Spark and Pyspark Dependency Management¶
Abstract
this chapter explains the user application dependency management issues. You can skip it if you have no custom nodes on your platform.
The punch lets you add your own java or python nodes to the librarires of nodes, so that you can in turn refer to these in punchlines. At the end a punchline is either bundled as a java jar with dependencies package, or a pex package depending if you code in java or python.

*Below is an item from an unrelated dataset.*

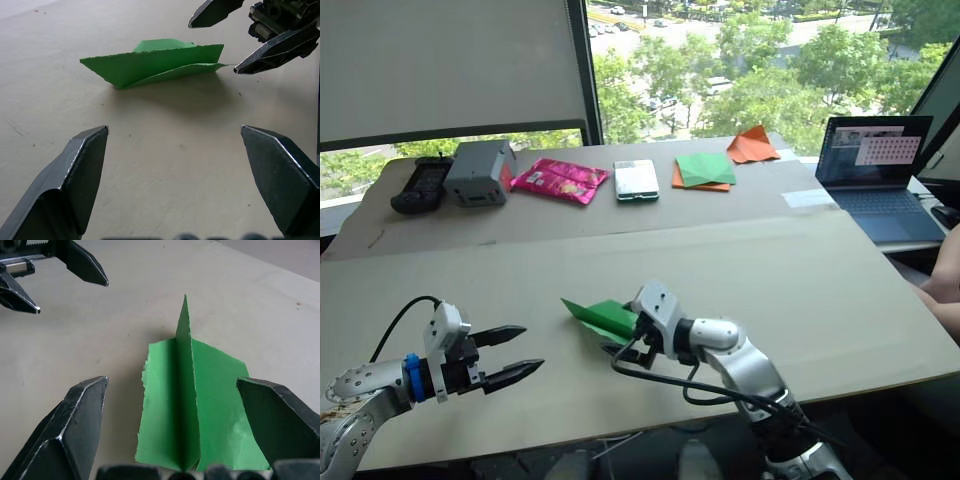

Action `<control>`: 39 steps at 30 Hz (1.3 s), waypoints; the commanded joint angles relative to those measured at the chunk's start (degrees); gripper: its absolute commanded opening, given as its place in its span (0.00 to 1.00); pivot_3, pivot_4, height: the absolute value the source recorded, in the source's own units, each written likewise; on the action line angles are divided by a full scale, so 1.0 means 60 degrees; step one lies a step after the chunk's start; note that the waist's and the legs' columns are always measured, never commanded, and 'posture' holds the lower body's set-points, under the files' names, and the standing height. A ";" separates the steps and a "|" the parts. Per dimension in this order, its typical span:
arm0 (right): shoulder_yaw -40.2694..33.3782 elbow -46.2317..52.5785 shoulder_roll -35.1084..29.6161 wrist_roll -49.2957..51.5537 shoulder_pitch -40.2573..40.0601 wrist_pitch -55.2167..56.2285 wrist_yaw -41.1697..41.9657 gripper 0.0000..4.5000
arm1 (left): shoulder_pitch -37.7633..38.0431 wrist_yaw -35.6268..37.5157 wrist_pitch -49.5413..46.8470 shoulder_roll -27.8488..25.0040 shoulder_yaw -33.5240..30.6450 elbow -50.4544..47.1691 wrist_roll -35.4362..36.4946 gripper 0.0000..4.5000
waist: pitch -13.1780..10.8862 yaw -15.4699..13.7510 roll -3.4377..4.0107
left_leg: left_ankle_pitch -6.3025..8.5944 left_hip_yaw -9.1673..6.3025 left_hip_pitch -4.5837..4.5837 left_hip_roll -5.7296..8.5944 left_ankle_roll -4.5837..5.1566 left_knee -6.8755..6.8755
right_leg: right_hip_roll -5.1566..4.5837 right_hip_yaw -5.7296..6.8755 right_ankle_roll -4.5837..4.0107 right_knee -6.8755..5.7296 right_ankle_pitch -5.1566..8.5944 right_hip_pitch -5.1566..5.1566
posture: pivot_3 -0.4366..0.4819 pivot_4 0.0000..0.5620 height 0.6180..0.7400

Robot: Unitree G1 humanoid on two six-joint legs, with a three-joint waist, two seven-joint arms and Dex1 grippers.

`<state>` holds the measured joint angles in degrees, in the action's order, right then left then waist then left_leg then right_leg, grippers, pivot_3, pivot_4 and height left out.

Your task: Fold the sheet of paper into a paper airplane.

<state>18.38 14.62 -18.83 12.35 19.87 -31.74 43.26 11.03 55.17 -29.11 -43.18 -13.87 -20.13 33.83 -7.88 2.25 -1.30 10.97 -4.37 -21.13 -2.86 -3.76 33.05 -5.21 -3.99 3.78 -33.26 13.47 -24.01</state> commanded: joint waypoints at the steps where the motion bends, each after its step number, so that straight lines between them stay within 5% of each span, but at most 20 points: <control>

Whatever you do you must declare and include your required runtime dependencies so that at execution, all your libraries are properly located and loaded.
Spark¶
All the punch libraries are shaded using maven shading plugins. There should be no conflict with yours. We recommend that you also use shading to avoid conflicts with the spark standard jars.
PySpark¶
PySpark is a wrapper of the java Spark runtime, it is possible to include jars dependencies, given your code calls the proper APIs to make use of them.
PEX¶
The punch PySpark implementation leverages PEX executables for bringing in dependencies. There are two possible scenarios in the python world:
- load all the available python dependencies during runtime
- or load only a selected list of python dependencies.
Note
selecting a list of dependencies to load instead of loading all of them can significantly reduce the runtime loading btime.
Loading a list of selected python dependencies enables you to have multiple punchlines using different version of the same python module.
Warning
By default, if not specified, no dependencies are taken into account.
In case you want to select dependencies loaded during
runtime, use the option: spark.additional.pex: pex1.pex,pex2.pex
in the settings: {...}
section of your punchline.
Tip
use punchpkg pyspark list-dependencies
to get an overview of installed dependencies !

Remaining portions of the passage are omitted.